Cannot update count file due to file mismatch even after using screen.seq(fasta=*.fasta,count=*.count_table)

Hi everyone
I would like to ask about an file mismatch error which pop when using summary.seq(fasta=.fasta,count=.count_table).
I used pre.cluster(fasta=,names=,group=*) to generate the current fasta file.Before using pre.cluster(), I have a previous count file.
Following MiSeq SOP on mothur wiki,I plan to use screen.seq() to update the count file by *.precluster.fasta

By MiSeq SOP on mothur wiki:

“Note that we need the count table so that we can update the table for the sequences we’re removing and we’re also using the summary file so we don’t have to figure out again all the start and stop positions:
mothur > screen.seqs(fasta=stability.trim.contigs.good.unique.align, count=stability.trim.contigs.good.count_table, summary=stability.trim.contigs.good.unique.summary, start=1968, end=11550, maxhomop=8)
mothur > summary.seqs(fasta=current, count=current)”

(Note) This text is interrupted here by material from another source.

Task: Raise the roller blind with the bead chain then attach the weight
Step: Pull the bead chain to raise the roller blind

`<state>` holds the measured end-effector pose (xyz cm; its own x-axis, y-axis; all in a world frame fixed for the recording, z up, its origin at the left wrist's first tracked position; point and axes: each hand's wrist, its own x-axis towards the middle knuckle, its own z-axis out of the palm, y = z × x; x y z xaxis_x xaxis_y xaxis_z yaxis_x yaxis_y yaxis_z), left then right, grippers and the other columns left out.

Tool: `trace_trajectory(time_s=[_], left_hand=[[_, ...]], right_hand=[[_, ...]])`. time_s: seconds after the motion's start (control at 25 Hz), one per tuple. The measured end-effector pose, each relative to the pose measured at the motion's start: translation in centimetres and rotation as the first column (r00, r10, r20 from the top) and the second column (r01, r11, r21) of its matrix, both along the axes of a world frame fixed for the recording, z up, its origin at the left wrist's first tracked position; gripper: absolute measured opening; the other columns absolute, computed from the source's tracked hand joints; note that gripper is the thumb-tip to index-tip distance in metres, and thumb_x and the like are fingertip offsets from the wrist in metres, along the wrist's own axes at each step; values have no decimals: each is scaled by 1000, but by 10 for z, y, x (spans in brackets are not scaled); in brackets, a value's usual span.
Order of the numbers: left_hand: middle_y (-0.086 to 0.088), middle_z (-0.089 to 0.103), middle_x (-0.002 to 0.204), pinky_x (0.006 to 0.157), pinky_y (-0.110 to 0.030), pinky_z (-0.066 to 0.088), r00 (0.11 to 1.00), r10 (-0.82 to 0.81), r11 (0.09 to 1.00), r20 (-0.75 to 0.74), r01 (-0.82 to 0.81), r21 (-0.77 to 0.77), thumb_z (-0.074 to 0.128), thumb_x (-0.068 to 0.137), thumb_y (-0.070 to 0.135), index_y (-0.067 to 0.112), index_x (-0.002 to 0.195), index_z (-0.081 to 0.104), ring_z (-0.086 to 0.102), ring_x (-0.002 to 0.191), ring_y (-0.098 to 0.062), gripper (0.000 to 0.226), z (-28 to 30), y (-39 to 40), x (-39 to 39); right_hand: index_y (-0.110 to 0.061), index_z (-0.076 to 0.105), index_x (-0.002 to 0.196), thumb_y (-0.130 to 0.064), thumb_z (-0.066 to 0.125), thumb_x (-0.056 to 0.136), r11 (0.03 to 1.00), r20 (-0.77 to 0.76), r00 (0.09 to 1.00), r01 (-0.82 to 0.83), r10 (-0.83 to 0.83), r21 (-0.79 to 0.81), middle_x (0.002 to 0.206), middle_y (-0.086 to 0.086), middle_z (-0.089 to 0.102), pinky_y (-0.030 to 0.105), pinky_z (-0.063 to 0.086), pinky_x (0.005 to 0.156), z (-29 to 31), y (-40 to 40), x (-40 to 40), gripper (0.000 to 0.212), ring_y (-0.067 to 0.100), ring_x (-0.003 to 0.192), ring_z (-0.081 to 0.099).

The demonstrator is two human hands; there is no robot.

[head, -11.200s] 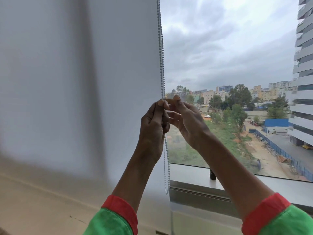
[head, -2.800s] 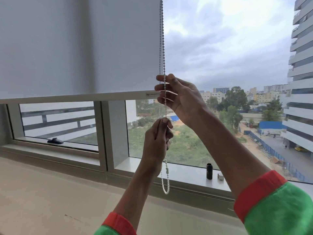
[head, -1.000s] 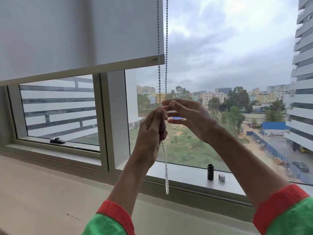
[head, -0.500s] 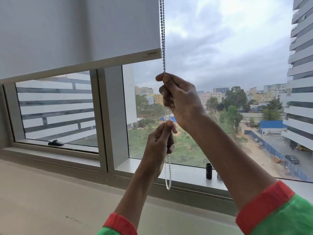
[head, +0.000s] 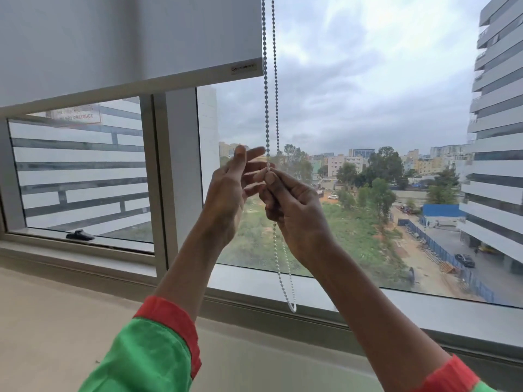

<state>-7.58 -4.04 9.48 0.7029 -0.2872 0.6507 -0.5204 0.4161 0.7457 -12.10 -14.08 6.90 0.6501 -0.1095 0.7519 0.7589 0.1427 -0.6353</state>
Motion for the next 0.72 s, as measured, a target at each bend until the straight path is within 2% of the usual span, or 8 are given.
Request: trace_trajectory(time_s=[0.12, 0.2, 0.32, 0.4, 0.52, 0.6, 0.72], left_hand=[[-4, 73, 86, 73, -28, 55, 999, -30, 997, 43, 33, -66, 33, 100, 29, 15, 107, 62, 70, 78, -14, 34, 34, -3, -7], [-1, 68, 72, 62, -26, 52, 997, -57, 994, 48, 61, -87, 36, 100, 28, 13, 104, 63, 64, 63, -11, 31, 48, -7, -13], [6, 46, 50, 43, -19, 29, 998, -50, 996, 33, 52, -69, 42, 98, 32, 16, 81, 65, 35, 42, -6, 32, 54, -16, -18], [8, 39, 46, 40, -19, 23, 998, -50, 996, 25, 52, -70, 43, 98, 31, 18, 69, 58, 27, 39, -6, 35, 49, -20, -19], [8, 38, 47, 41, -19, 22, 998, -55, 995, 22, 56, -83, 44, 98, 31, 21, 64, 56, 26, 39, -6, 37, 34, -19, -20], [10, 37, 46, 43, -19, 23, 998, -66, 993, 21, 68, -95, 44, 98, 32, 21, 64, 57, 27, 41, -6, 38, 23, -16, -21], [9, 37, 47, 46, -20, 23, 993, -118, 985, 4, 118, -126, 44, 97, 31, 22, 65, 60, 27, 43, -6, 37, 12, -12, -24]], right_hand=[[-9, 66, 86, -9, 46, 96, 1000, -38, 999, 0, -1, -13, 48, -9, 42, 14, 23, 44, -15, 1, 4, 23, 5, 47, 31], [-13, 67, 83, -10, 46, 95, 1000, -52, 999, -3, 1, -30, 48, -10, 42, 15, 23, 45, -24, -1, 5, 24, 6, 48, 30], [-16, 68, 83, -11, 47, 95, 998, -61, 998, -26, 22, -62, 50, -10, 42, 14, 25, 46, -33, -5, 7, 25, 6, 49, 30], [-16, 68, 82, -11, 48, 95, 996, -82, 996, -41, 35, -73, 51, -9, 42, 14, 26, 46, -38, -7, 9, 25, 6, 49, 31], [-11, 69, 86, -13, 50, 91, 991, -123, 986, -120, 112, -53, 52, -5, 45, 15, 26, 47, -48, -13, 11, 19, 6, 49, 34], [-9, 71, 90, -21, 54, 88, 985, -179, 973, -156, 142, -70, 55, -2, 52, 19, 29, 52, -55, -19, 12, 21, 8, 52, 39], [-12, 73, 91, -38, 49, 88, 989, -295, 953, -106, 72, -103, 68, 0, 67, 22, 37, 61, -50, -28, 12, 36, 11, 63, 52]])
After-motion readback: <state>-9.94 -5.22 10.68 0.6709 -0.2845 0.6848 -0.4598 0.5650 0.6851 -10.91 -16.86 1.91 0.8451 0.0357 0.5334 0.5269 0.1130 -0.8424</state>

But after using screen.seq(fasta=.fasta,count=.count_table), the summary.seq() still report error “File mismatch detected, quitting command.”
“[ERROR]: Your count file contains 517431 unique sequences, but your fasta file contains 467156. File mismatch detected, quitting command.”

I also tried using fasta and name file created by pre.cluster() and previous group file to create count file.
After using screen.seq(fasta=.precluster.fasta,name=.precluster.names,group=mergegroup), count.seqs(name=current, group=current) still report file mismatch error.

My question is:
How can I update count file by fasta file?
Thanks for taking your time again! If you have any suggestions or ideas, I would love to hear it : )

Best wishes,
Coke

Following are some log imformation:

ERROR 1:

mothur > screen.seqs(processors=16,optimize=start-end, criteria=20, fasta=/home/ubuntu/NEW/data/Moving_pictures_of_the_human_microbiome_ID_550/Mothur/totaluniquegoodgoodgoodaligngooduniquegoodprecluster,count=/home/ubuntu/NEW/data/Moving_pictures_of_the_human_microbiome_ID_550/Mothur/totalnamescount_tablegoodgoodgood)

Using 16 processors.
Optimizing start to 13862.
Optimizing end to 21780.

Output File Names:
/home/ubuntu/NEW/data/Moving_pictures_of_the_human_microbiome_ID_550/Mothur/totaluniquegoodgoodgoodaligngooduniquegoodpreclustergood
/home/ubuntu/NEW/data/Moving_pictures_of_the_human_microbiome_ID_550/Mothur/totaluniquegoodgoodgoodaligngooduniquegoodpreclusterbad.accnos
/home/ubuntu/NEW/data/Moving_pictures_of_the_human_microbiome_ID_550/Mothur/totalnamescount_tablegoodgoodgoodgood


It took 3336 secs to screen 1415619 sequences.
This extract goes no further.